Directions for this task:
Please give back, word for word, only the lines starting at the one containing "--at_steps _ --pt" and ending at the one containing "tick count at" within the material below.

Data section:

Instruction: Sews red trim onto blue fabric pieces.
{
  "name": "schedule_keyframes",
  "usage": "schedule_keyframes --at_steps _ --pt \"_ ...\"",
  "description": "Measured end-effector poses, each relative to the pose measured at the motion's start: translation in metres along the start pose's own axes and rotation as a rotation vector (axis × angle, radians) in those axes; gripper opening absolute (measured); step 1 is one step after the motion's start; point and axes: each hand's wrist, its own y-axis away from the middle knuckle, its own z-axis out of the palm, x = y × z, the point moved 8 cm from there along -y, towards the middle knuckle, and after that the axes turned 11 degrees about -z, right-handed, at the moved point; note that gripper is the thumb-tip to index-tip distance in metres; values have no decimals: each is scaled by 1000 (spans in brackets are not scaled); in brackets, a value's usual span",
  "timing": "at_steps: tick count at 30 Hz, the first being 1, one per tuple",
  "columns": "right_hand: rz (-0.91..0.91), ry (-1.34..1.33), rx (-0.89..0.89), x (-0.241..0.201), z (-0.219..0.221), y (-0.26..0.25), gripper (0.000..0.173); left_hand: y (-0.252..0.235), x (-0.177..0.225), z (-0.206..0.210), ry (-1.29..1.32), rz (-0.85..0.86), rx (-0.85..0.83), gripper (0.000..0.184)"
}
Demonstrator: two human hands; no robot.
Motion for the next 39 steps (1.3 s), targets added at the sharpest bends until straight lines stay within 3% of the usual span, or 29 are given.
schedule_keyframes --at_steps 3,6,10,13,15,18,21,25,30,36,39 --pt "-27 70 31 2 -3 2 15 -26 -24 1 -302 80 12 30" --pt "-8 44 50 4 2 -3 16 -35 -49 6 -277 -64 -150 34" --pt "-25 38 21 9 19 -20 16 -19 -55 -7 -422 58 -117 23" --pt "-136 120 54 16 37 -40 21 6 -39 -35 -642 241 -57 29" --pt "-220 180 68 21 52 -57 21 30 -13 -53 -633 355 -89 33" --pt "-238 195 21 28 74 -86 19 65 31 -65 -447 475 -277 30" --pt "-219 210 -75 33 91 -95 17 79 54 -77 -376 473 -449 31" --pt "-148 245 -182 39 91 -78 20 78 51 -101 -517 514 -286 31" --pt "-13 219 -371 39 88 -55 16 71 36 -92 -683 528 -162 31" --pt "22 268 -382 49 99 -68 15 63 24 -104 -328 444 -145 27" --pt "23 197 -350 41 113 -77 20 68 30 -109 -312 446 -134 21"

Problem solution:
  "usage": "schedule_keyframes --at_steps _ --pt \"_ ...\"",
  "description": "Measured end-effector poses, each relative to the pose measured at the motion's start: translation in metres along the start pose's own axes and rotation as a rotation vector (axis × angle, radians) in those axes; gripper opening absolute (measured); step 1 is one step after the motion's start; point and axes: each hand's wrist, its own y-axis away from the middle knuckle, its own z-axis out of the palm, x = y × z, the point moved 8 cm from there along -y, towards the middle knuckle, and after that the axes turned 11 degrees about -z, right-handed, at the moved point; note that gripper is the thumb-tip to index-tip distance in metres; values have no decimals: each is scaled by 1000 (spans in brackets are not scaled); in brackets, a value's usual span",
  "timing": "at_steps: tick count at 30 Hz, the first being 1, one per tuple",

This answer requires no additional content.